*** Information provided ***

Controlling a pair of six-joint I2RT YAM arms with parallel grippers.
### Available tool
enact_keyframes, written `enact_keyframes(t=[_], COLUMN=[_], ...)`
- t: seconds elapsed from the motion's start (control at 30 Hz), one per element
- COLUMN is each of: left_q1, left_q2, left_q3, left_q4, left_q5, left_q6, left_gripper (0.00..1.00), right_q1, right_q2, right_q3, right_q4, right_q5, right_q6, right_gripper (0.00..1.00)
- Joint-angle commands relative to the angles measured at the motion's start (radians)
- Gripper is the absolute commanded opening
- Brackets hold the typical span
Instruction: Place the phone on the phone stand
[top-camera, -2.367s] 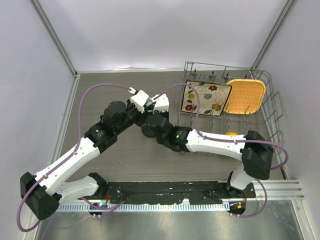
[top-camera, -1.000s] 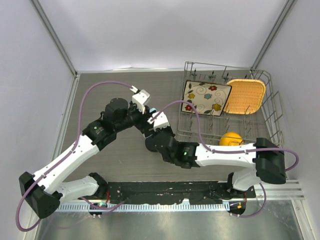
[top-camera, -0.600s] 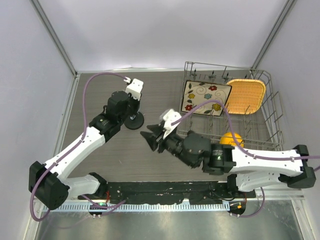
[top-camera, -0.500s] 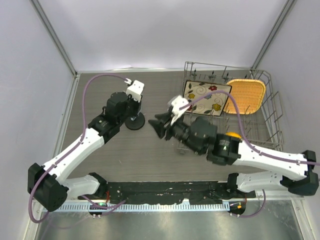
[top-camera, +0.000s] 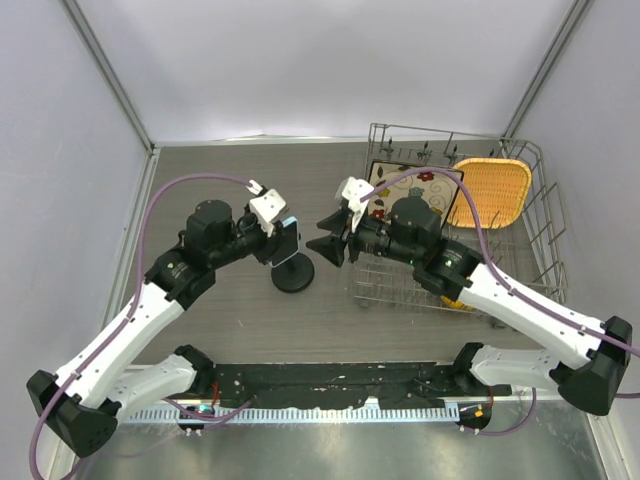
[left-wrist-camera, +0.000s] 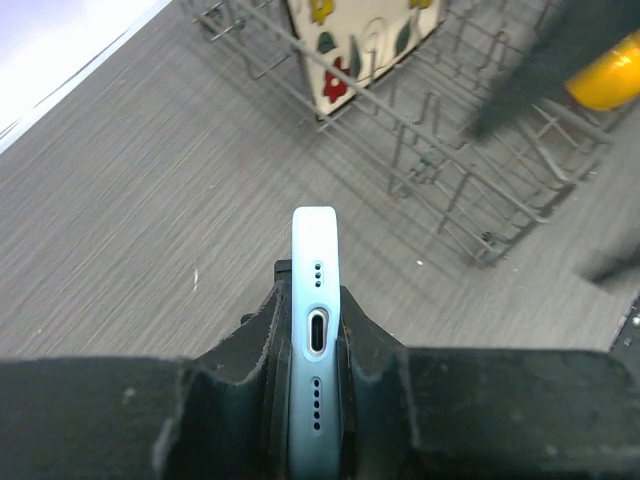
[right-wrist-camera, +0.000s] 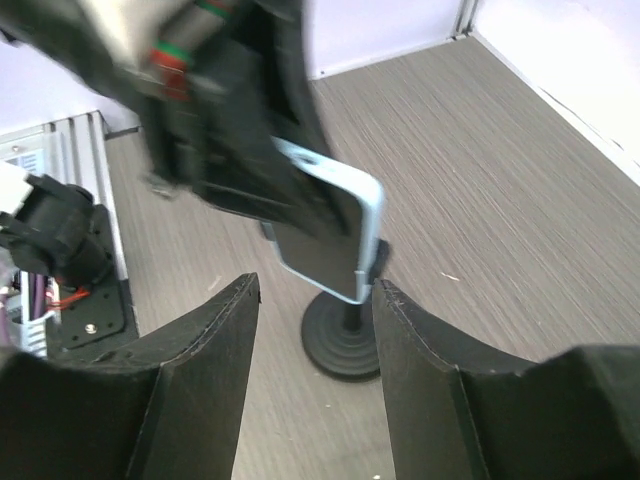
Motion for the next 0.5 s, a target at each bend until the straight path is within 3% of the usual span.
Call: enact_keyframes(t=[0.0, 0.23, 0.47], left_q1=[-0.001, 0.0, 0.002], left_q2=[-0.066, -0.112, -0.14], left_q3=[0.048, 0.057, 0.054], left_q4=[0.095, 0.087, 0.092], left_q5=[0.146, 0.236, 0.259], left_q6=[0.044, 0.038, 0.033], left_gripper=[0.0, 0.0, 0.0], right_q1=[-0.116, -0.146, -0.146], right_q2=[0.045, 0.154, 0.249], right_q3=[-0.01, 0.038, 0.094], right_q4=[0.11, 0.094, 0.024], right_q5=[-0.299, -0.482, -0.526], right_q6=[-0.043, -0.137, -0.186], right_gripper=[0.55, 0.56, 0.55])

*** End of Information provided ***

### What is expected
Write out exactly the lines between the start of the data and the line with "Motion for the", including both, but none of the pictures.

### Your response
Controlling a pair of six-joint I2RT YAM arms with parallel grippers.
### Available tool
enact_keyframes, written `enact_keyframes(t=[_], COLUMN=[_], ...)`
- t: seconds elapsed from the motion's start (control at 30 Hz), one per element
- COLUMN is each of: left_q1, left_q2, left_q3, left_q4, left_q5, left_q6, left_gripper (0.00..1.00), right_q1, right_q2, right_q3, right_q4, right_q5, right_q6, right_gripper (0.00..1.00)
- Joint-angle commands relative to the angles measured at the motion's start (radians)
- Gripper is the absolute commanded opening
- Brackets hold the typical span
Instruction: Place the phone on the phone stand
[top-camera, -2.367s] 
[top-camera, -1.000s] 
[top-camera, -0.600s] 
[top-camera, -0.500s] 
[top-camera, +0.000s] 
[left-wrist-camera, +0.000s] 
[right-wrist-camera, +0.000s] 
Motion for the next 0.5 s, a target at each bend until the straight path is within 3% of the usual span.

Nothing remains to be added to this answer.